▶ _Prompt_: Of all the lines below, return only those starting with the line holding "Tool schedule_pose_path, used" and going on through the line holding "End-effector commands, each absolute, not", exactly as written.

Stored data entries:

◇ ◇ ◇ ◇ ◇

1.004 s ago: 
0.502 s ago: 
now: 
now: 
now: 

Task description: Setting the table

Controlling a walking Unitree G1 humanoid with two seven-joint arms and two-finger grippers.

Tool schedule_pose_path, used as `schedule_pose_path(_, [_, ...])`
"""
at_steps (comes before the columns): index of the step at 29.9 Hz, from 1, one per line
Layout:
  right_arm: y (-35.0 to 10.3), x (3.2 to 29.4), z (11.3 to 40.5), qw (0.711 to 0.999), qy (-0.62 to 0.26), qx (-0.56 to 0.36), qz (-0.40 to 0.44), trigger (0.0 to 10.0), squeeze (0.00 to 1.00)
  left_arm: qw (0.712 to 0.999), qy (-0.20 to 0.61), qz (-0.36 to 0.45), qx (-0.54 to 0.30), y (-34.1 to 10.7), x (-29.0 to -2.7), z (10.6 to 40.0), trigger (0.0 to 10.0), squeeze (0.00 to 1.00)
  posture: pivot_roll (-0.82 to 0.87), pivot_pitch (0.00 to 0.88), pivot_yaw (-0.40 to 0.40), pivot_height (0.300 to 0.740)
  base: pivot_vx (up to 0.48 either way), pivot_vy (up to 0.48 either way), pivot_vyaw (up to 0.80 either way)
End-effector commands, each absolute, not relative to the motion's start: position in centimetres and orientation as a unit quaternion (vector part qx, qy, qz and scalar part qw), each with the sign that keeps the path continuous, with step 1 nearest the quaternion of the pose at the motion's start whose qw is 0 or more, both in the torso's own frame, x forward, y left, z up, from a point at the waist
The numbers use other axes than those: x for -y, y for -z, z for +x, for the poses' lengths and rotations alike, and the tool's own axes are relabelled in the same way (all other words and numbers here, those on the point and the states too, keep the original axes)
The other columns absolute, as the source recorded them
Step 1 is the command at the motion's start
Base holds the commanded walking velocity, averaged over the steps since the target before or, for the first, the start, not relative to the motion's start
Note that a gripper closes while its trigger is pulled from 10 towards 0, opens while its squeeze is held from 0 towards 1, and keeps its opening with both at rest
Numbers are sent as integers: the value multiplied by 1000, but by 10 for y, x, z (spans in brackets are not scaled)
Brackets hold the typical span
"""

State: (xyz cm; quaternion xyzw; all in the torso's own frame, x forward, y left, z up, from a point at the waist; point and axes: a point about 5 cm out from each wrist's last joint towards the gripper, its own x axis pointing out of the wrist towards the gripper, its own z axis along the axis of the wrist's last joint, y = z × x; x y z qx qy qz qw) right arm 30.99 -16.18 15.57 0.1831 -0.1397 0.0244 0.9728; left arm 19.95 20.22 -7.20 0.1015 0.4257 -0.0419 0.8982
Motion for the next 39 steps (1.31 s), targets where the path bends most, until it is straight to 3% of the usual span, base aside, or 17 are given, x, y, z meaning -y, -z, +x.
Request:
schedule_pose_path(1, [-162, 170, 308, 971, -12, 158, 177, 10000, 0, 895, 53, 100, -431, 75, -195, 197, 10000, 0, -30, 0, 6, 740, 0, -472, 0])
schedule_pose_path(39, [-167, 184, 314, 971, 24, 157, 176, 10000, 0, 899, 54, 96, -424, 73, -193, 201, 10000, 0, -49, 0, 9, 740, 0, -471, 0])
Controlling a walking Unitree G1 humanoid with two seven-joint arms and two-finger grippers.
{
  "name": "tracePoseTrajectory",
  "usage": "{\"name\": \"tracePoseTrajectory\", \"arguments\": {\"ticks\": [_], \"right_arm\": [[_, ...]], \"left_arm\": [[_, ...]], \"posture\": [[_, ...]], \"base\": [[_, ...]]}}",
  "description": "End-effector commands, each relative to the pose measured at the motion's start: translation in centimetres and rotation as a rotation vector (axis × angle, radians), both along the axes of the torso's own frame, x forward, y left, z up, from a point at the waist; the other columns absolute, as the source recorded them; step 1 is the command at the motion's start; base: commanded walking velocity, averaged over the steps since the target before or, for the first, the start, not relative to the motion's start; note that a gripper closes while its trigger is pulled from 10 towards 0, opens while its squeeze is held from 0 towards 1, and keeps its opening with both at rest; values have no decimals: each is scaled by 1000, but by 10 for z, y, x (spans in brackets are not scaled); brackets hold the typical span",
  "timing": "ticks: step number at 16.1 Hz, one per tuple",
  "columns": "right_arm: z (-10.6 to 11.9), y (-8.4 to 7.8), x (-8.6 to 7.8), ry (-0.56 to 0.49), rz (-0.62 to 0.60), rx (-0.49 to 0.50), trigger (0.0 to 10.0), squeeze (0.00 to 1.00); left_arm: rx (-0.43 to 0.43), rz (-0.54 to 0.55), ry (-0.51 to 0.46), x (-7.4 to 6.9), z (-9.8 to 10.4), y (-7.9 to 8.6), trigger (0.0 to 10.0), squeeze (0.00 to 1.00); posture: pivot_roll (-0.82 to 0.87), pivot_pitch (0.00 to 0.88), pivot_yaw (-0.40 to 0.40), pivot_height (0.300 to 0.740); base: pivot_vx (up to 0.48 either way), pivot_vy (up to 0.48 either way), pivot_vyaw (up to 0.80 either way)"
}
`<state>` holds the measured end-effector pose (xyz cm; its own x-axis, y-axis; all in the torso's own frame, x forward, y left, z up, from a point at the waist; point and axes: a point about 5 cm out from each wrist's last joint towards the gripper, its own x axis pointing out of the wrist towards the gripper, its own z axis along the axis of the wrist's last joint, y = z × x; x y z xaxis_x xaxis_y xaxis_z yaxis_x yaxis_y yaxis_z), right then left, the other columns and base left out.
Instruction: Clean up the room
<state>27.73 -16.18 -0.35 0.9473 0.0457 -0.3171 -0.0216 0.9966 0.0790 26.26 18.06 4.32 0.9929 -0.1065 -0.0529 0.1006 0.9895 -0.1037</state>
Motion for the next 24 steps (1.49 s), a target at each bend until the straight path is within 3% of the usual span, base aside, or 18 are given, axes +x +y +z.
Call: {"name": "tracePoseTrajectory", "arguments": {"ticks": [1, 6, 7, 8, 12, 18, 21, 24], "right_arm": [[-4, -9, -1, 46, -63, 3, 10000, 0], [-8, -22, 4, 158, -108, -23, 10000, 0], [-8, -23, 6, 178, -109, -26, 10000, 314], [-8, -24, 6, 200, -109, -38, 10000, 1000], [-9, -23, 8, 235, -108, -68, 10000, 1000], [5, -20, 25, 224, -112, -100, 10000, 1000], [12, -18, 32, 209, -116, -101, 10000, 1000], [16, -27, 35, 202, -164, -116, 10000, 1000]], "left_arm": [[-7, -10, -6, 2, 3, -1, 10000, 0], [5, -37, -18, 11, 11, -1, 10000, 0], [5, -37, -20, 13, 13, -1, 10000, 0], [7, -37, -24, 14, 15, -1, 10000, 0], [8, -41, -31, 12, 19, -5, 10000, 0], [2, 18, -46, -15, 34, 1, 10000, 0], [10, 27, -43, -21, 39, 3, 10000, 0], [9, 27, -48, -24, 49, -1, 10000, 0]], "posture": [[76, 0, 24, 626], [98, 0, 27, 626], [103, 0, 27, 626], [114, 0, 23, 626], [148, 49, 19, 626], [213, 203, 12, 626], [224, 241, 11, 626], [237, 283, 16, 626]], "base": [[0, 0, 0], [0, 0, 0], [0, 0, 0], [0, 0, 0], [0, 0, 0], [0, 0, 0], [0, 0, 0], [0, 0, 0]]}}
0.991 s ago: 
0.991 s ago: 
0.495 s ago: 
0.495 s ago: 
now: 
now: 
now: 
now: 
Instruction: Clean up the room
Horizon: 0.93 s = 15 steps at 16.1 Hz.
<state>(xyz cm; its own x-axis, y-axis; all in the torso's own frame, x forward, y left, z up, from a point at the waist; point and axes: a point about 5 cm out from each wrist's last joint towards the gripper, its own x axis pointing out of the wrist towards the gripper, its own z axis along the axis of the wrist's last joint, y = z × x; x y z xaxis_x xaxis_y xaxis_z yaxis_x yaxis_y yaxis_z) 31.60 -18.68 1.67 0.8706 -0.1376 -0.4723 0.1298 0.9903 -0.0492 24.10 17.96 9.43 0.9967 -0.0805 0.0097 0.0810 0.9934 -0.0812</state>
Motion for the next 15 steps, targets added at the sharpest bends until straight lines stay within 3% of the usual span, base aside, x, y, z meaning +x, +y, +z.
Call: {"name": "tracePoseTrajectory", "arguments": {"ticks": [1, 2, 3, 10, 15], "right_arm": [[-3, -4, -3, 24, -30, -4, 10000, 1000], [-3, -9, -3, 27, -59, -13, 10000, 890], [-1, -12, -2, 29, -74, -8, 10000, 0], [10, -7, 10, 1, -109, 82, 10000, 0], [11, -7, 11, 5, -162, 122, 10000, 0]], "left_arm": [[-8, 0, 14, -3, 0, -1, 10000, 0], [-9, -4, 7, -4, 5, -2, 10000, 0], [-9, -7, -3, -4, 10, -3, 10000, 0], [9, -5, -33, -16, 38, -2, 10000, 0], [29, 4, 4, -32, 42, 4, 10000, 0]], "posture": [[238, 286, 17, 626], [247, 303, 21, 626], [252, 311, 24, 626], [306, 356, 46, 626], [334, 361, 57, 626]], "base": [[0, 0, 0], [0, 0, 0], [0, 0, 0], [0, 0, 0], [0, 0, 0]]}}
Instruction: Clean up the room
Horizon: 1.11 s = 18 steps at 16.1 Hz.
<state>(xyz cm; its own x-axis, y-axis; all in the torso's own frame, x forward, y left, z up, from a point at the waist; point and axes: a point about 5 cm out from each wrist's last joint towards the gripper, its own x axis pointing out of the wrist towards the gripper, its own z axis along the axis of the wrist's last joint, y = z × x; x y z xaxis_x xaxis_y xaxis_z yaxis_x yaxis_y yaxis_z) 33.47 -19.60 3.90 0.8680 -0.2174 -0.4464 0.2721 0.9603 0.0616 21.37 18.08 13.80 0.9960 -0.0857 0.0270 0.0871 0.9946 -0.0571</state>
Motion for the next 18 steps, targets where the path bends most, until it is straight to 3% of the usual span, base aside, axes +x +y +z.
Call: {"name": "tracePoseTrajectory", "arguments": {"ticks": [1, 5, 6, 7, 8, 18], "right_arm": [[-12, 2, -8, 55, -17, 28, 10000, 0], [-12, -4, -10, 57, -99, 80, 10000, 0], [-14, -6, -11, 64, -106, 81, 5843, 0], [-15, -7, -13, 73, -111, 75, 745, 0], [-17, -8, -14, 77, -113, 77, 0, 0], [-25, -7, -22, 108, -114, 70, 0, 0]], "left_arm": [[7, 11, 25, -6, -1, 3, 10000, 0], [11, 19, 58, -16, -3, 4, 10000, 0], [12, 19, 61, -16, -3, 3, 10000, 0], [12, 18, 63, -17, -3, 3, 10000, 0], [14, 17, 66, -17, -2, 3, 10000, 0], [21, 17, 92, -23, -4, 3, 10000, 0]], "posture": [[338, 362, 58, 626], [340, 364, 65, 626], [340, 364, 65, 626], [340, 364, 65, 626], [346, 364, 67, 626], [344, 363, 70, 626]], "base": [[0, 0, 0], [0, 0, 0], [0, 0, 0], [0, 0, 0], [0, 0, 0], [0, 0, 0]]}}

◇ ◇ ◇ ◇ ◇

▶ _Output of the task_:
Tool schedule_pose_path, used as `schedule_pose_path(_, [_, ...])`
"""
at_steps (comes before the columns): index of the step at 29.9 Hz, from 1, one per line
Layout:
  right_arm: y (-35.0 to 10.3), x (3.2 to 29.4), z (11.3 to 40.5), qw (0.711 to 0.999), qy (-0.62 to 0.26), qx (-0.56 to 0.36), qz (-0.40 to 0.44), trigger (0.0 to 10.0), squeeze (0.00 to 1.00)
  left_arm: qw (0.712 to 0.999), qy (-0.20 to 0.61), qz (-0.36 to 0.45), qx (-0.54 to 0.30), y (-34.1 to 10.7), x (-29.0 to -2.7), z (10.6 to 40.0), trigger (0.0 to 10.0), squeeze (0.00 to 1.00)
  posture: pivot_roll (-0.82 to 0.87), pivot_pitch (0.00 to 0.88), pivot_yaw (-0.40 to 0.40), pivot_height (0.300 to 0.740)
  base: pivot_vx (up to 0.48 either way), pivot_vy (up to 0.48 either way), pivot_vyaw (up to 0.80 either way)
End-effector commands, each absolute, not relative to the motion's start: position in centimetres and orientation as a unit quaternion (vector part qx, qy, qz and scalar part qw), each with the sign that keeps the path continuous, with step 1 nearest the quaternion of the pose at the motion's start whose qw is 0 or more, both in the torso's own frame, x forward, y left, z up, from a point at the waist

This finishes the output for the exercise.